Annem çok güzel bir kadındı,babamda ona keza çok yakışıklı.Zamanında ikisininde farklı sevgilileri varmış .
Annem kapı komşularının oğluna aşıkmış,hemde öyle böyle değil ,gece yarılarına kadar kapı önlerinde otururlarmış, hiç olmayacak çocuklarının hayalini kurup, sohbet ederlermiş.Çocukluk aşkları anneannemin ''eğer sizin kızı da bizim oğlana vermezseniz olmaz''demesiyle ,büyük bir aile savaşına dönmüş ve çıkmazlara girmiş büyük aşk , annem ben annemin sözünden çıkmam demesiyle imkansız olmuş...

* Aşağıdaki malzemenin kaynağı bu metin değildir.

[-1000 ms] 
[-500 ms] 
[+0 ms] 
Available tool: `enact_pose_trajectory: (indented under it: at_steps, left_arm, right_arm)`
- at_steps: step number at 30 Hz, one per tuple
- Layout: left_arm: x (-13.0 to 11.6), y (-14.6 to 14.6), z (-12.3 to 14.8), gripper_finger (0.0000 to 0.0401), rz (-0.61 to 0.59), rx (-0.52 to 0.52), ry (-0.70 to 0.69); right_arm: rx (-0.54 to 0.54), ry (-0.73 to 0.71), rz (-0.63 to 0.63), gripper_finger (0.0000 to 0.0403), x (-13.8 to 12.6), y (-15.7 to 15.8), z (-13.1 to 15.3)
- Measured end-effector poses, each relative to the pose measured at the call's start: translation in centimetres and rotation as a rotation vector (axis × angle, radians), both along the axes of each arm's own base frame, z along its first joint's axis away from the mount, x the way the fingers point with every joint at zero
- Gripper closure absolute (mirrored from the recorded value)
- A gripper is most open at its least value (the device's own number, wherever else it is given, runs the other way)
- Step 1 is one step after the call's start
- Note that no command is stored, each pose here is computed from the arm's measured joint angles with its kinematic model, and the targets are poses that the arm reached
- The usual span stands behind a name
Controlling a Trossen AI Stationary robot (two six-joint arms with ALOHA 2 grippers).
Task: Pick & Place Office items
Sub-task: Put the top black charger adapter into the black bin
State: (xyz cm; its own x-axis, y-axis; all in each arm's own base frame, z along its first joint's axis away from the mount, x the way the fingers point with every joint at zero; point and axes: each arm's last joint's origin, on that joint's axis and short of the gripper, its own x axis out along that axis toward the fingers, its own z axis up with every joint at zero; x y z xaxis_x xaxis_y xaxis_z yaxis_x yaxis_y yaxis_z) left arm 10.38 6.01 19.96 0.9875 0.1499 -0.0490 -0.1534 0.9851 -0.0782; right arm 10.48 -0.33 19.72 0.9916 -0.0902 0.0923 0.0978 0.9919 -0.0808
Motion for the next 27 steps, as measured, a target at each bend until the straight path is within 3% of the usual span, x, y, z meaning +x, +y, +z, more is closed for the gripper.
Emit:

Babam da köyde güzeller güzeli kapı komşusu Zeynebe aşıkmış , ninem o zamanlar köyde her evde çeşme olmadığı için köy çeşmesinde su doldururken Zeynebin annesine ''senin kızın beni oğluma bu su gibi akıyor'' deyince , Zeynebin annesi , Zeynebi apar topar başka köye gelin vermiş,babamın payınada Zeynebin düğününde kendi evinin bahçesinde pikabı ağaca asıp ''cezvenin sapı sarı aldılar elimden yarı ağlarım zarı zarı''yı dinlemek düşmüş...
Babam o günden sonra hayatı boşlamış sevememiş kimseyi ta ki annemin onun çalıştığı fabrikaya girmesine kadar.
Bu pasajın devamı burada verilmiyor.